About 3 in 4 enrollees in ACA plans that use insulin pay $35/month or less out of pocket. For people with private insurance, 4 in 5 pay $35/month or less.

The biggest problem seems to be too many plans, too many choices, and too many ways to fall through the cracks.

3 comments

Is the $35 the amount the patient pays, or is it the total amount paid for the insulin?

It's still a despicable racket if the patient only pays $35, but the insurance company is paying $500.

Yeah, it's important to note that all the money the insurance company pays for medicine is still coming from you and other policy holders, it's just in the form of a predictable monthly policy plan instead of a possibly very large unexpected bill. If the drugs were cheaper, you could get a cheaper insurance plan that offered the same quality of coverage. So extremely high insulin prices hurt you even if you personally don't take insulin.
I think a part of the trick here too is that this report does not appear to discriminate between Type 1 (where insulin is required, and the amount required varies significantly and often increases with age) and Type 2 (where insulin, if it is required at all, is often required less).

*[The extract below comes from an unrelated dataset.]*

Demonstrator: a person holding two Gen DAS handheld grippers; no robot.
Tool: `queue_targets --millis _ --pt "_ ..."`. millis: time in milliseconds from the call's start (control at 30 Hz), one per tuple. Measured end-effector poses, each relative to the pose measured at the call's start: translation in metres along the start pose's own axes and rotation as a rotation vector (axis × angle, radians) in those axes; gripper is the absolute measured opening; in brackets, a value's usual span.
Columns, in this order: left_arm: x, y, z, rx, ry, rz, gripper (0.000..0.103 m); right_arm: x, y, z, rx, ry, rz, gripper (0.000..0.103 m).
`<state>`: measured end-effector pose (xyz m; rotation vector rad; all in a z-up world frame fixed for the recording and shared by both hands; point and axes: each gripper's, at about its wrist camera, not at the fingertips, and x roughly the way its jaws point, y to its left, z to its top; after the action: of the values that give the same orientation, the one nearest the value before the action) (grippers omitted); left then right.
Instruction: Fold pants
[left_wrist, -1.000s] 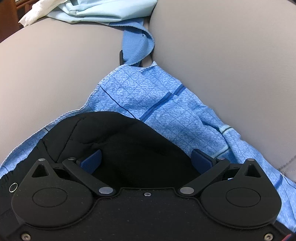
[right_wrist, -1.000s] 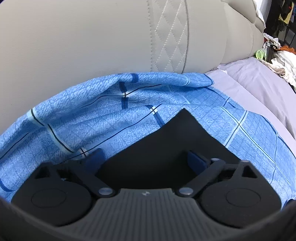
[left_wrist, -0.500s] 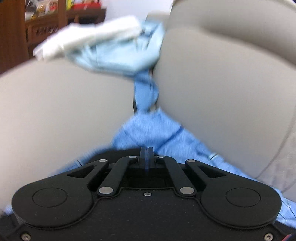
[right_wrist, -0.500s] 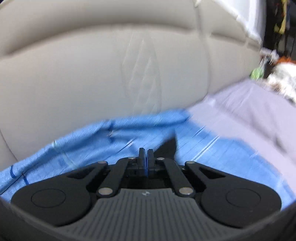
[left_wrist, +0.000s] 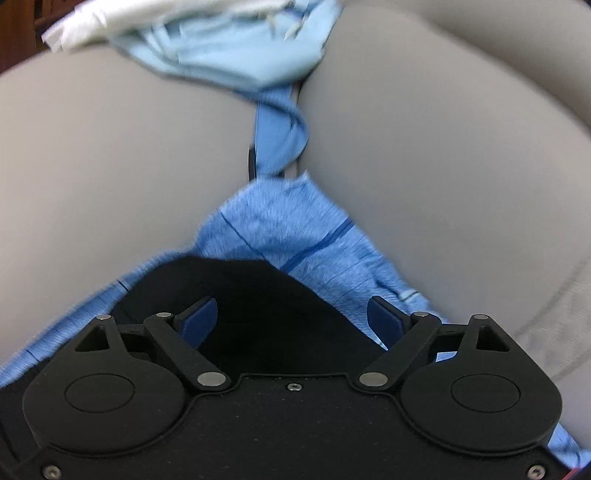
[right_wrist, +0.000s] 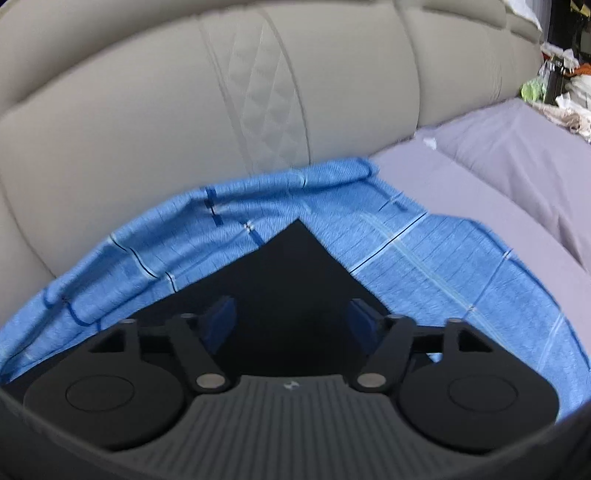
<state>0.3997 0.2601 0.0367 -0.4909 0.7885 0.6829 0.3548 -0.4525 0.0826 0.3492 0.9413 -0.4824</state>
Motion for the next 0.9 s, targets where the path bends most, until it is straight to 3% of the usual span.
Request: queue_targets --millis 200,300,367,400,433,467,500,567,600,700,900 --pt "0.049 -0.018 -0.011 0.007 0.042 0.138 0.102 0.054 0.037 0.004 -0.009 0.071 -0.058 0.093" --pt "0.059 -0.034 -0.019 0.064 0.016 0.243 0.103 0.081 0.058 0.005 0.0 0.06 -0.091 0.103" --pt "0.061 -0.04 -0.024 0.079 -0.014 0.26 0.103 0.098 0.073 0.006 -0.009 0.058 -0.142 0.103" --pt "0.06 -0.039 -0.025 0.074 -0.019 0.254 0.097 0.103 0.081 0.004 -0.034 0.045 -0.185 0.103" --pt "0.057 -0.038 -0.026 0.08 -0.042 0.243 0.068 0.108 0.089 0.002 -0.07 0.026 -0.222 0.103" --pt "0.052 -0.039 -0.027 0.098 -0.068 0.24 0.046 0.109 0.092 0.0 -0.076 0.009 -0.232 0.102" --pt "0.047 -0.039 -0.028 0.13 -0.083 0.272 0.002 0.107 0.091 -0.001 -0.049 0.004 -0.23 0.094" --pt "0.039 -0.03 -0.03 0.131 -0.077 0.232 0.001 0.098 0.092 -0.001 -0.058 -0.018 -0.245 0.055" --pt "0.032 -0.024 -0.031 0.126 -0.087 0.215 0.001 0.092 0.094 0.0 -0.088 -0.022 -0.256 0.003" --pt "0.013 -0.008 -0.032 0.123 -0.108 0.173 0.001 0.074 0.08 0.005 -0.053 0.006 -0.188 0.003" --pt "-0.046 0.011 -0.025 0.146 -0.143 0.059 0.001 0.01 0.032 -0.003 -0.002 -0.091 -0.097 0.003"
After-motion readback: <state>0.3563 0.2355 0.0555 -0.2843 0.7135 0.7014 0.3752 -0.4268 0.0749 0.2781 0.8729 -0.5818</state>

Folks in the Type 1 boat are in a much rougher place without insurance than the far larger, and growing, population of Type 2s. And I imagine, skew any reporting that does not make the discrimination between the two.

(This all intended as a supplement to your very good point)

Also, no one is paying sticker price. When I was uninsured I often payed less out of pocket costs for care and medicine because so many automatic discounts kicked in.